(TASK STATEMENT) Skip every picture and copy only the lines from the one containing "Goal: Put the" to the final line of the records below.

(SUPPLIED DATA)
::::::::
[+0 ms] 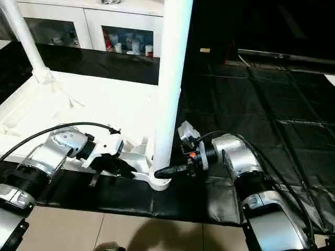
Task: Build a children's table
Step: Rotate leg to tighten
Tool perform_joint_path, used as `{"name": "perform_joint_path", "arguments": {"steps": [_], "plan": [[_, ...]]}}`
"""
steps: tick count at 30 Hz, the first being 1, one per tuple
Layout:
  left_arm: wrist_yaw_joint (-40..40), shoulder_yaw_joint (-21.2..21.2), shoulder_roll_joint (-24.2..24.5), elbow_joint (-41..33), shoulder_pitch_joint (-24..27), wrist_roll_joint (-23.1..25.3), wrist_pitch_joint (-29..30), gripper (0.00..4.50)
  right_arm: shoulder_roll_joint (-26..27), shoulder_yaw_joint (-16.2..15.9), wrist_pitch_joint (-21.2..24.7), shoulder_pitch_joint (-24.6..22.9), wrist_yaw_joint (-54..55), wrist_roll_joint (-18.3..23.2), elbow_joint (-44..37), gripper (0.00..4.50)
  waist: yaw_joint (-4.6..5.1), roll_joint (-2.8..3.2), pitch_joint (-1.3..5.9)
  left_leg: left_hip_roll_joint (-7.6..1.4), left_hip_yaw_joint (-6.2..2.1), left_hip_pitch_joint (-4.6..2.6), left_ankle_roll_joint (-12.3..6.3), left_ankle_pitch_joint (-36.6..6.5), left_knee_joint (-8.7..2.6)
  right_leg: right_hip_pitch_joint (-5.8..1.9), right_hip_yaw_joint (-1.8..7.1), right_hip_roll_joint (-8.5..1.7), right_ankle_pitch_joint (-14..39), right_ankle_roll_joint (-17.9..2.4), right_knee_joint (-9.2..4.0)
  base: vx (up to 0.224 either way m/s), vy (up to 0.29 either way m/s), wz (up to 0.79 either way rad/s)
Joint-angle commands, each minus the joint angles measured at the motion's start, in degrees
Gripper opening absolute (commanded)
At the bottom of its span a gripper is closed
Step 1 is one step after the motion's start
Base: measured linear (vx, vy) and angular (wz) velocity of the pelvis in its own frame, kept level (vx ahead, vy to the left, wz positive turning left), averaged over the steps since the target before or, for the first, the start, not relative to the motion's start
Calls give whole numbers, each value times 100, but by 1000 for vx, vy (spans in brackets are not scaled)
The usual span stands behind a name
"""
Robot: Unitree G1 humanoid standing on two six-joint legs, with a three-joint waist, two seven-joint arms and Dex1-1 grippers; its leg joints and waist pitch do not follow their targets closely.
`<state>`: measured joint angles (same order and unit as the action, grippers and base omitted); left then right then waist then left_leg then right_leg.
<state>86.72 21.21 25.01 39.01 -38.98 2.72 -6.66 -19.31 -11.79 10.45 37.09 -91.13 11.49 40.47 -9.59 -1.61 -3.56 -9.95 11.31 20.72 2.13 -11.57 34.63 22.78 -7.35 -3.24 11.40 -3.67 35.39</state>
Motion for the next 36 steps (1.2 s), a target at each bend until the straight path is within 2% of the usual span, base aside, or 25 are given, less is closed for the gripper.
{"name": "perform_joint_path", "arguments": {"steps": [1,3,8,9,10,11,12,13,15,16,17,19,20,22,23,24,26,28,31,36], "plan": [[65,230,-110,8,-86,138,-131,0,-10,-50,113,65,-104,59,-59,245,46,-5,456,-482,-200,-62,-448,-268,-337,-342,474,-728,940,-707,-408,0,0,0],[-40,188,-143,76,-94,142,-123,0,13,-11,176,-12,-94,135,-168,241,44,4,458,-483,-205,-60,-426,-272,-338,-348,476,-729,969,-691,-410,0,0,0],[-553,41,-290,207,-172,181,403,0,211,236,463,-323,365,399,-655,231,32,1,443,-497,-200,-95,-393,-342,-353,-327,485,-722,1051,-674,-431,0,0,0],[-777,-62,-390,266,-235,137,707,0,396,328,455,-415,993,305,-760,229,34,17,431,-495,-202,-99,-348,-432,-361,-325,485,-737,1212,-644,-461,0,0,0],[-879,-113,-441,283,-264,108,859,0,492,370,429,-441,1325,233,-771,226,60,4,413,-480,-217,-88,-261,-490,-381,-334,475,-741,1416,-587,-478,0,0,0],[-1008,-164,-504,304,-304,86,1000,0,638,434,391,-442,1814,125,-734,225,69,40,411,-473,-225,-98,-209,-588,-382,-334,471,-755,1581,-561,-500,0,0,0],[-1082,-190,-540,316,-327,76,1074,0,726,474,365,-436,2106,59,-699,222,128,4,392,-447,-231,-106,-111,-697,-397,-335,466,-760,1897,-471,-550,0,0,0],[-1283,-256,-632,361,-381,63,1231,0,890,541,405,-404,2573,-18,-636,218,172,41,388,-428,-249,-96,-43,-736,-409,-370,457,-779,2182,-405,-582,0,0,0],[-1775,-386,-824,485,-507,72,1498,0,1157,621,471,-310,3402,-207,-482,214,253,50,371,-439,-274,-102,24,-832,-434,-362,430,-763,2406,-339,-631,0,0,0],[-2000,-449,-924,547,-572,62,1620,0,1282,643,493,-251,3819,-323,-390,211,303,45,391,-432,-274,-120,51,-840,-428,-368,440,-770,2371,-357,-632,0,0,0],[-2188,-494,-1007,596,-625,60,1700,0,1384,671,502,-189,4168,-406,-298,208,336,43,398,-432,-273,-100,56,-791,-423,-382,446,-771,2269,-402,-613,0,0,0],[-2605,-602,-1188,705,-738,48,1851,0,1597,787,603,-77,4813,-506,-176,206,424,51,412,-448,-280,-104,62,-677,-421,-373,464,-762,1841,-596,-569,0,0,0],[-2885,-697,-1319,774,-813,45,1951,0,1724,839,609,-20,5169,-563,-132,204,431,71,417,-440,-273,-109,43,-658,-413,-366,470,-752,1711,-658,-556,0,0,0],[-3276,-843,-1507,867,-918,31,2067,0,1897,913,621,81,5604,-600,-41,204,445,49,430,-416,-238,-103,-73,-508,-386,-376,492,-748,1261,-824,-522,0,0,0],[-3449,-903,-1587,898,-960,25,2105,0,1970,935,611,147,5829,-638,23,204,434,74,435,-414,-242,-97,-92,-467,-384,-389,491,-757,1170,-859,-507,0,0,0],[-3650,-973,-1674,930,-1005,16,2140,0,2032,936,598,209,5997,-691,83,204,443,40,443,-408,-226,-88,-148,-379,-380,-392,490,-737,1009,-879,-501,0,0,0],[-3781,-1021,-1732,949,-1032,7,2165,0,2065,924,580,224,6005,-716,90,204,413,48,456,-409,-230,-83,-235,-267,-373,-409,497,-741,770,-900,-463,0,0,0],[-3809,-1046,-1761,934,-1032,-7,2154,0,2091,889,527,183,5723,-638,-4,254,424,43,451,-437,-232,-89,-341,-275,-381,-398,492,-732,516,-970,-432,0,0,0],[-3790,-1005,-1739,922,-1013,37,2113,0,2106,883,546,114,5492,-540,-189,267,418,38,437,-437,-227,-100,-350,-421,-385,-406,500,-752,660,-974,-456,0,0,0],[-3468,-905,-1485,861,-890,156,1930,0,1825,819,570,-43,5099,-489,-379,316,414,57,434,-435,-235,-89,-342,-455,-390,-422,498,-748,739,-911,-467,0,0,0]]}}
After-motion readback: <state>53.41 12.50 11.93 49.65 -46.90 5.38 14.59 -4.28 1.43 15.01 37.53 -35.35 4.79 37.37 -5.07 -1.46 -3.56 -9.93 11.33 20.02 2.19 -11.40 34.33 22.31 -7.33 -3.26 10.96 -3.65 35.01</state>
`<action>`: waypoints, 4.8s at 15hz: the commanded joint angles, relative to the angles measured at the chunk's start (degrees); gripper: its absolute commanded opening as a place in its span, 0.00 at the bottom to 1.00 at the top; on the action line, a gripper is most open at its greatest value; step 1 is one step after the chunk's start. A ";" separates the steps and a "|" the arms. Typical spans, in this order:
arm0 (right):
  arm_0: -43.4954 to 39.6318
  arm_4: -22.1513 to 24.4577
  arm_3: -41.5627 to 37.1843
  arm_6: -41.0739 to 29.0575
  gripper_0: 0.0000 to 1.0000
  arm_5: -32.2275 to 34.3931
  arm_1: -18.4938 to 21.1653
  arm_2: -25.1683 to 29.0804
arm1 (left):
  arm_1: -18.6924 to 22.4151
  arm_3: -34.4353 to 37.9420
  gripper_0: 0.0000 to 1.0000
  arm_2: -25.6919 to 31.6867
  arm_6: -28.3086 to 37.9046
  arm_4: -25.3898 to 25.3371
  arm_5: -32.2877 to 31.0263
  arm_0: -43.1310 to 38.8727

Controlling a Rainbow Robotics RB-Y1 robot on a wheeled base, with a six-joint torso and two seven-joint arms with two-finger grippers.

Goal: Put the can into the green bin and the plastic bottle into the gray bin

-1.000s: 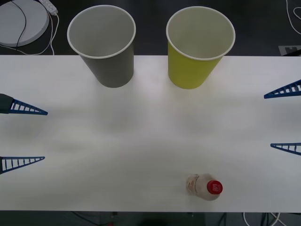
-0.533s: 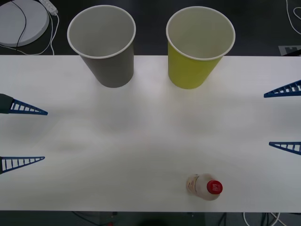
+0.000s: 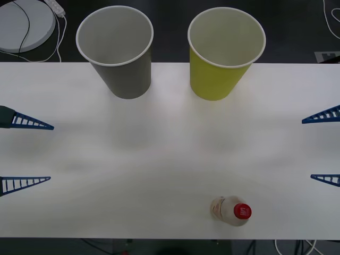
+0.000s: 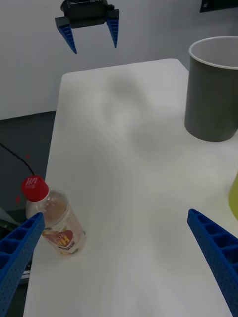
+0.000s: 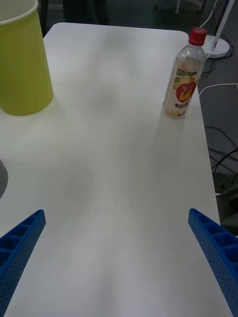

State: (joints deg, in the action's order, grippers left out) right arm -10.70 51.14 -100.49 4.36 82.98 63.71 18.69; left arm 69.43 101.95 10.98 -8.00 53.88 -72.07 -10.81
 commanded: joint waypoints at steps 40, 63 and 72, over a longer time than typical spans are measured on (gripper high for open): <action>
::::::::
(ANSWER TO THE PROBLEM)
Goal: Put the can into the green bin and the plastic bottle into the gray bin

-1.000s: 
-0.533s: 
+0.000s: 
+0.000s: 
+0.000s: 

State: (joints deg, in the action's order, grippers left out) right arm -10.70 51.14 -100.49 4.36 82.98 63.71 18.69; left arm 69.43 101.95 10.98 -8.00 53.88 -72.07 -10.81
 commanded: joint waypoints at steps 40, 63 and 72, over a longer time than typical spans are measured on (gripper high for open): <action>

This exercise is now fully answered.